Son appareil est demeuré rétif à la réforme, incapable de se remettre en question, figé dans ses
archaïsmes et ses querelles. Mais il n’existe pas d’alternative.
Certes le chantier est immense. Et la tâche à conduire exactement à rebours de celle accomplie entre
1971 et aujourd’hui. Le PS n’a pas de leader incontestable : il lui faut donc s’en donner un ! Il est
privé d’alliés sûrs, il lui faudra donc d'abord agir par lui-même ! Il n’est plus porté par le
mouvement de la société, sa foi dans le changement et le progrès : il devra donc se redonner un
projet mobilisateur qui tienne compte des réalités de la société d’aujourd’hui. On peut défaillir
devant l’ampleur du travail à accomplir. On peut aussi y trouver matière à enthousiasme.
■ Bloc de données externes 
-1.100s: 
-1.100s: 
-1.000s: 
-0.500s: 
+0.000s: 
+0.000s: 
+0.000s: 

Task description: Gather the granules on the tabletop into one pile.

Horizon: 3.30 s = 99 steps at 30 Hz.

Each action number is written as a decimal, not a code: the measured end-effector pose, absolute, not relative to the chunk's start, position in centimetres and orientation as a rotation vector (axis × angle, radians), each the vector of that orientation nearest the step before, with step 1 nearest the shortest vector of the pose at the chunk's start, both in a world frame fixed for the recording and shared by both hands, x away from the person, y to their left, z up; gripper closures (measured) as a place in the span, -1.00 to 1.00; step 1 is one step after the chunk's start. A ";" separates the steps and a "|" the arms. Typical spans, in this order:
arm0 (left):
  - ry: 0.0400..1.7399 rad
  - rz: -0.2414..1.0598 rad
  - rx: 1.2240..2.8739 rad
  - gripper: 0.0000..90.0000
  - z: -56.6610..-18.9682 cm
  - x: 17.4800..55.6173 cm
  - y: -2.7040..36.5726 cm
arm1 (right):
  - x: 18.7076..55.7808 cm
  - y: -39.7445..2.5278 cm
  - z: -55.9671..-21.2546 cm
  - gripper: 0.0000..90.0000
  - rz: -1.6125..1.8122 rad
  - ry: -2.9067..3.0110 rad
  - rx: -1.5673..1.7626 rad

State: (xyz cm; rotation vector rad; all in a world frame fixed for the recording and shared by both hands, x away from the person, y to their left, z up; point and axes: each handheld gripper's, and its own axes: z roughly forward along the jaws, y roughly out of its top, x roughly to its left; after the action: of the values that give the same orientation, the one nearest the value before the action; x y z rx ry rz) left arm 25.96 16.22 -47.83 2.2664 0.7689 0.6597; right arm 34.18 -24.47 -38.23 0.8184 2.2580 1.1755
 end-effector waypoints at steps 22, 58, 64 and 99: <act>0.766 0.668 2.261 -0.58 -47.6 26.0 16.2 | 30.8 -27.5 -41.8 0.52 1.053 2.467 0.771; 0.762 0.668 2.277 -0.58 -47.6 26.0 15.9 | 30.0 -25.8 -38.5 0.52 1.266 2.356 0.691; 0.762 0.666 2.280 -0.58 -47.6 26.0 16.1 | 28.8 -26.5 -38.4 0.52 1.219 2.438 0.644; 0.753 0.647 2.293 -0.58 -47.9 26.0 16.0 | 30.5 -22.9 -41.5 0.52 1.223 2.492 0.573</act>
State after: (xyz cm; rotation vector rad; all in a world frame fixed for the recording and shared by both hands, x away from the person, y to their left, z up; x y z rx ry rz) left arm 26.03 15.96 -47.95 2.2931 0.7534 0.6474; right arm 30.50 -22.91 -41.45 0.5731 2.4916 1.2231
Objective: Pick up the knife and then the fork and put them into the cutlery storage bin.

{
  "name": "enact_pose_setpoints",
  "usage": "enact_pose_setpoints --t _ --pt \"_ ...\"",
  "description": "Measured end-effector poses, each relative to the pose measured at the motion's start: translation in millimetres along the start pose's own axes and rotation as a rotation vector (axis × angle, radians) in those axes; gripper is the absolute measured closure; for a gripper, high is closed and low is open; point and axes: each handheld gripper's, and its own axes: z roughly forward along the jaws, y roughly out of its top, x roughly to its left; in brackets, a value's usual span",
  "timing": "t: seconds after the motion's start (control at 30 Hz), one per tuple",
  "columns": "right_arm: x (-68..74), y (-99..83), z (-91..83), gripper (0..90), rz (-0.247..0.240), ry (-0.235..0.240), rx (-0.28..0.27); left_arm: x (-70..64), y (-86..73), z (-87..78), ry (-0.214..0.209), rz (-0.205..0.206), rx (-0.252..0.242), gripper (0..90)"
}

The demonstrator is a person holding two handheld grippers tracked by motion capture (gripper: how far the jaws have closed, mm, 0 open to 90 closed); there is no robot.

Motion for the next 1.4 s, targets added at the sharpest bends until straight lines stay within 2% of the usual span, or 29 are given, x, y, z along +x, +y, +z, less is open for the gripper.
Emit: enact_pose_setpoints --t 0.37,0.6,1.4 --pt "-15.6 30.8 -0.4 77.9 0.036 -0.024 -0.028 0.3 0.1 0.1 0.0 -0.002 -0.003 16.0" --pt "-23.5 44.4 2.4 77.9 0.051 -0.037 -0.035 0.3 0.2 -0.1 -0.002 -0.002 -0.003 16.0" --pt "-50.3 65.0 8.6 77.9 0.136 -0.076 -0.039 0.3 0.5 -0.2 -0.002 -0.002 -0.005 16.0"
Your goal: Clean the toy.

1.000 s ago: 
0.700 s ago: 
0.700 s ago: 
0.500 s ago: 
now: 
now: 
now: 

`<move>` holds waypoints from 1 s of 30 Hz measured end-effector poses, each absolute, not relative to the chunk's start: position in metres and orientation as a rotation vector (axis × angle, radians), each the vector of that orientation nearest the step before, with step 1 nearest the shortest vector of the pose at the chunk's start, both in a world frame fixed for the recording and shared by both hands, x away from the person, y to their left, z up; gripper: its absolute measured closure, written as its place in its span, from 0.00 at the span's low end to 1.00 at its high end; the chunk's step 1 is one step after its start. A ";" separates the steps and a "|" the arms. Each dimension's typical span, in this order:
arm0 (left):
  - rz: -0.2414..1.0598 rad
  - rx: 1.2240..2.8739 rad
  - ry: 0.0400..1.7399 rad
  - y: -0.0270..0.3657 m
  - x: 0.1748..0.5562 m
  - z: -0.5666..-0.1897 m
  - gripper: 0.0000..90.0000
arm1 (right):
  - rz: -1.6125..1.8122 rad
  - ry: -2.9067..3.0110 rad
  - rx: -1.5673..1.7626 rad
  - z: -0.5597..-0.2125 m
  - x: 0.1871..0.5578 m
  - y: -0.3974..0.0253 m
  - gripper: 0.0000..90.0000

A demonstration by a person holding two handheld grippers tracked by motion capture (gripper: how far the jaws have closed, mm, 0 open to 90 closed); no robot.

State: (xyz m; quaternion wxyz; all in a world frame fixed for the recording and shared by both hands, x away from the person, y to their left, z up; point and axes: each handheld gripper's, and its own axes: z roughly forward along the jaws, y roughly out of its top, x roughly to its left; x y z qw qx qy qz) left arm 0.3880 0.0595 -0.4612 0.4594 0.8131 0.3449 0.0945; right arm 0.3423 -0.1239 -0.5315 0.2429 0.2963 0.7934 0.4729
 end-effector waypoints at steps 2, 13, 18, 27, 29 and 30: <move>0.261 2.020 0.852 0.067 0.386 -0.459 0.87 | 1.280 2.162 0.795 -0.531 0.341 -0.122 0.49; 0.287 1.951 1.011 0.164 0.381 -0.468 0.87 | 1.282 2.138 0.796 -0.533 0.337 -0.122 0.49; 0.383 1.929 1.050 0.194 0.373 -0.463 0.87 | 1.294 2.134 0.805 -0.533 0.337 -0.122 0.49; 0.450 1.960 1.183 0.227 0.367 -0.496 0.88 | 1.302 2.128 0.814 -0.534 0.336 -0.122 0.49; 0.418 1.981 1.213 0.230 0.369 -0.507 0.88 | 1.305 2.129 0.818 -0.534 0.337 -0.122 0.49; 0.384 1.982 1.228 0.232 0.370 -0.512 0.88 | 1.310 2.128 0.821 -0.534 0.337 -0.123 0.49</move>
Plutôt que
simplement placer ses pas dans ceux des grands anciens, c’est un nouveau chemin qu’il faut ouvrir,
un nouveau chapitre qu’il faut écrire.
À ce stade, la question de l’outil est évidemment essentielle. Dans quel état se trouve le parti
socialiste ? Ai-je besoin d’y revenir, tant on l’a laissé rouiller comme un vieux et grand navire,
oublié au bord d’un quai ? Tournons-nous plutôt vers les solutions !
1) D'abord, supprimons les courants, ou, à tout le moins, remettons-les à leur place !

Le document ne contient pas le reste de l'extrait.